Wilders said he did not believe the pragmatic Rutte, despite what he might be saying now.
"Zero percent. Geert. ZERO percent. That. Will not. Happen," Rutte said in a Tweet on his private account, which has been dormant for six years.
Tensions are heating up as campaigning begins in earnest for the March 15 vote -- the first in a series of elections including in France and Germany which could shake up Europe's political landscape.
Wilders and his Freedom Party (PVV) have been riding high for months, with opinion polls predicting he could emerge as the largest party but without enough MPs to form a majority in the 150-seat parliament.
Rutte has already said he would not form a coalition with his bouffant-haired adversary.
But Wilders said he did not believe the pragmatic Rutte, despite what he might be saying now.
"You can't just push aside 2.5 million voters ... after democratic elections," he told the WNL OP Zondag television programme.
"That would not be seen very positively and would lead to such an unstable political assembly... that inside of a year it would collapse, to put it bluntly."
Rutte is bidding for a third term as prime minister but his Liberal party (VVD) has been pushed into second place in the polls, with his current coalition partner the Labour Party left trailing in fifth or even sixth place.
New polls on Sunday appeared to suggest the gap may be narrowing, with Dutch voters warily eyeing events in the US after Donald Trump's victory.
According to respected pollster Maurice de Hond, the Freedom Party would win 30 seats if the vote was held today, with Rutte's party gaining 24 -- a difference of six seats instead of nine last week.

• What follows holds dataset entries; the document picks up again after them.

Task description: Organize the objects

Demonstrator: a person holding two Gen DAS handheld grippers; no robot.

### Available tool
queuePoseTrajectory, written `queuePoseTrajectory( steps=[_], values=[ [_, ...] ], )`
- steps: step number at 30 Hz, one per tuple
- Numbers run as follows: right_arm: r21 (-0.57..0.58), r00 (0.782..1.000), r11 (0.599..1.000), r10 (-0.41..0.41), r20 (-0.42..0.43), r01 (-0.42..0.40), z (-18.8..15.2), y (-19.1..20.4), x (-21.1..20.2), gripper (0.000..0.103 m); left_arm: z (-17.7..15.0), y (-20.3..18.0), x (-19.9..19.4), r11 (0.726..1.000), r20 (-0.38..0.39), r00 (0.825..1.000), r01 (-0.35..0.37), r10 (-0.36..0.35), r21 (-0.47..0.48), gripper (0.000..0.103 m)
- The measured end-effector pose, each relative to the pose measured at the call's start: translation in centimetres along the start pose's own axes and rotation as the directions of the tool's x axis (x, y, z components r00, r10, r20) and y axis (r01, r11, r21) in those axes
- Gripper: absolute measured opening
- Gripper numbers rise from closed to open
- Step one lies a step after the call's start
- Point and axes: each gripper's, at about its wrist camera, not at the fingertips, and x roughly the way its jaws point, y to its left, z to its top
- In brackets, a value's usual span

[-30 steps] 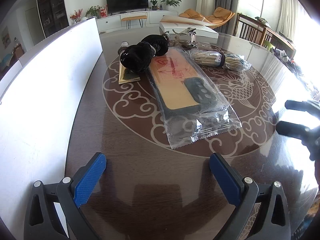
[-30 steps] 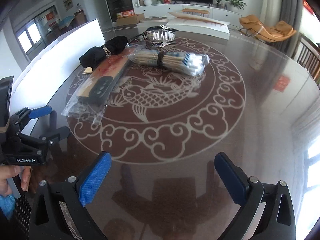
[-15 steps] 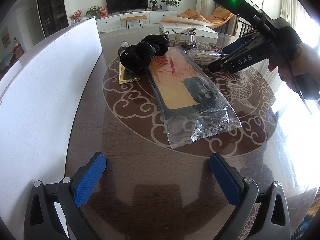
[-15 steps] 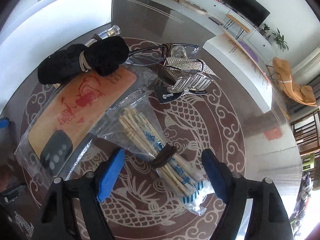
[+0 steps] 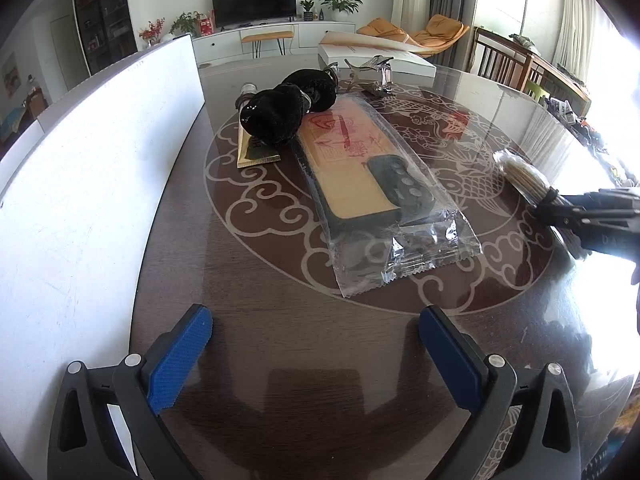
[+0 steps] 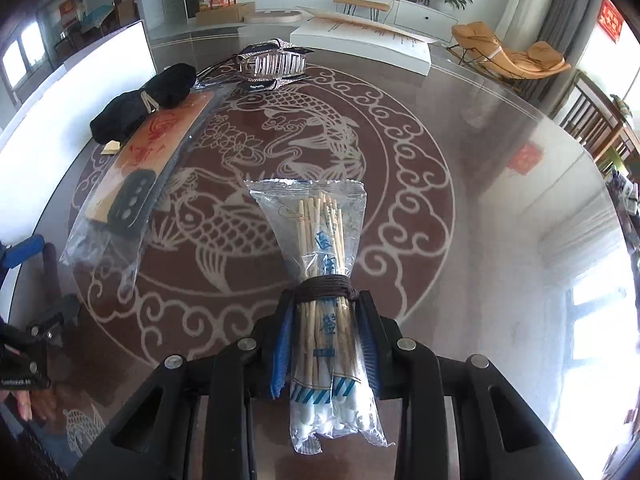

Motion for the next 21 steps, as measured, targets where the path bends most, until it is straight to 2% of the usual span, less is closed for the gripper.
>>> queuePoseTrajectory(
  steps=[2,3,5,6,7,13,18,21],
  values=[
    [0.023,0.999,1.000,0.002,0.040,-0.003,-2.3,0.0,-1.1,0.032,0.0,0.0,0.0,1.000,0.000,1.000,0.000,0.000,0.000,0.103],
    [0.031,0.998,1.000,0.000,0.061,-0.002,-3.4,-0.1,-1.6,0.036,0.0,0.0,0.0,1.000,0.000,1.000,0.001,-0.001,0.000,0.103],
    [0.052,0.995,0.999,-0.016,0.096,0.011,-4.8,0.1,-2.2,0.065,0.0,0.0,0.0,1.000,0.000,1.000,0.000,0.000,0.000,0.103],
    [0.058,0.993,0.998,-0.024,0.112,0.018,-5.1,0.1,-2.2,0.086,0.0,0.0,0.0,1.000,0.000,1.000,0.000,0.000,0.000,0.103],
    [0.059,0.992,0.998,-0.031,0.126,0.024,-5.4,0.0,-2.2,0.091,0.0,0.0,0.0,1.000,0.000,1.000,0.000,0.000,0.000,0.103],
    [0.093,0.990,0.996,-0.015,0.137,0.002,-5.5,-0.6,-1.5,0.092,0.0,-0.1,-0.1,1.000,0.001,1.000,0.000,0.000,0.001,0.103],
    [0.110,0.993,0.994,-0.025,0.118,0.012,-5.6,-0.8,-1.1,0.103,-0.2,-0.1,-0.2,1.000,0.002,1.000,-0.002,0.002,0.001,0.103],
    [0.109,0.993,0.994,-0.028,0.118,0.015,-5.6,-0.8,-1.0,0.103,-0.3,-0.1,-0.4,1.000,0.003,1.000,-0.003,0.003,-0.001,0.103]
  ],
)
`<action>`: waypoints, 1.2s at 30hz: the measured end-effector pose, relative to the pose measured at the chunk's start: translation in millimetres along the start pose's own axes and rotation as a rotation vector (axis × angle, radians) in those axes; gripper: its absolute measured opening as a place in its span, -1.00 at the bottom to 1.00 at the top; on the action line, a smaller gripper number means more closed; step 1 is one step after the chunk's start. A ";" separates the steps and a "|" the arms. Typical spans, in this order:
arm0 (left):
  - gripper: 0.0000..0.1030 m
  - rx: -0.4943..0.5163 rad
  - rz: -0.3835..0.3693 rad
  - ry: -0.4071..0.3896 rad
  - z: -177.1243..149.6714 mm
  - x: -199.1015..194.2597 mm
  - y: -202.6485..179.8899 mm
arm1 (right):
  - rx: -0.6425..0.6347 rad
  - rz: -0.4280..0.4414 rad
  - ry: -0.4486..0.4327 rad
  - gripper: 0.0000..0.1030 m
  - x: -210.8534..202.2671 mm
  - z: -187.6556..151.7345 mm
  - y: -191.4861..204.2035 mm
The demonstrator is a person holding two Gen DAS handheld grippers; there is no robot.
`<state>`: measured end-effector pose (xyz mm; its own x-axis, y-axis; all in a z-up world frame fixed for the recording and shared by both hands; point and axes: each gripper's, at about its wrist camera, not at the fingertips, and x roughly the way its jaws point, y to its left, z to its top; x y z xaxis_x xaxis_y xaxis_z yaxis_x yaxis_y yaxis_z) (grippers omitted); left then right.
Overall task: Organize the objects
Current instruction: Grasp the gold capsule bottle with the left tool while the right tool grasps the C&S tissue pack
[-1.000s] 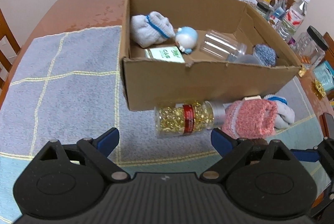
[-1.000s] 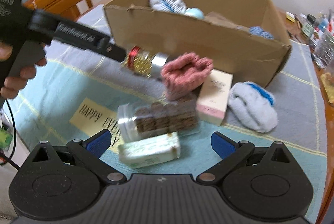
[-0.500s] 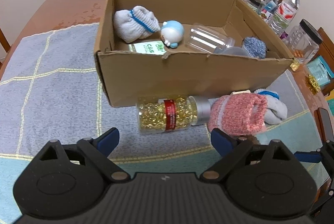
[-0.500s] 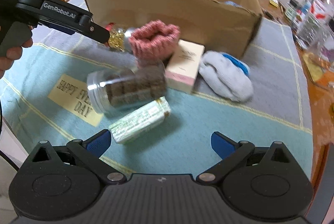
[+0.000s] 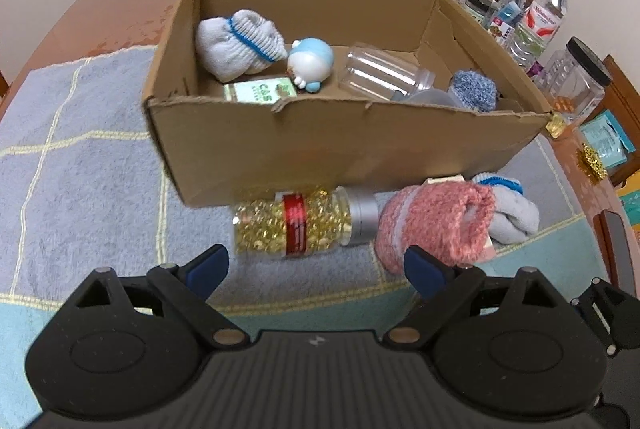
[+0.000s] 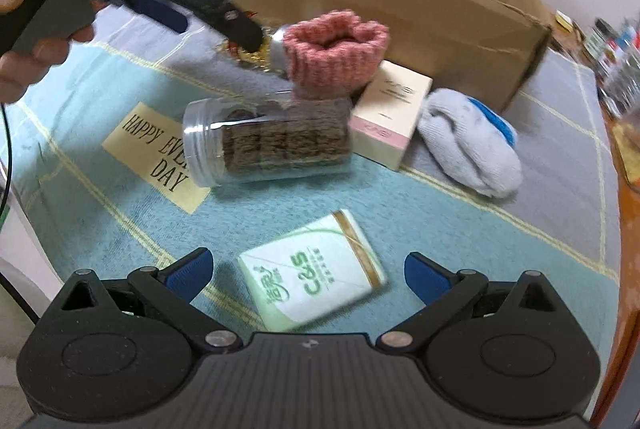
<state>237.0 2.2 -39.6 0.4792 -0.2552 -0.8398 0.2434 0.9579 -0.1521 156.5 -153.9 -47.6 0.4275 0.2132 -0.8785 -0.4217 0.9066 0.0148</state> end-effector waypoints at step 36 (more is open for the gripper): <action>0.85 0.095 0.217 -0.082 -3.0 33.3 -5.3 | -0.102 0.034 -0.009 0.91 3.6 -1.5 -0.3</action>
<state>249.1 -11.0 -68.3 0.5949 -0.0587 -0.8016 0.2038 0.9757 0.0799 157.1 -154.0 -51.5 0.4182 0.2465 -0.8742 -0.5149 0.8573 -0.0046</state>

"After Trump's election, the PVV got a boost. But the survey today shows that 25 percent of PVV voters are reacting negatively to the measures taken by President Trump," de Hond said in a statement.
Some 28 parties are running in the elections, and most experts believe a four or five-party coalition may have to be to cobbled together for the required 76-seat majority. Tough negotiations between parties could last weeks after the vote.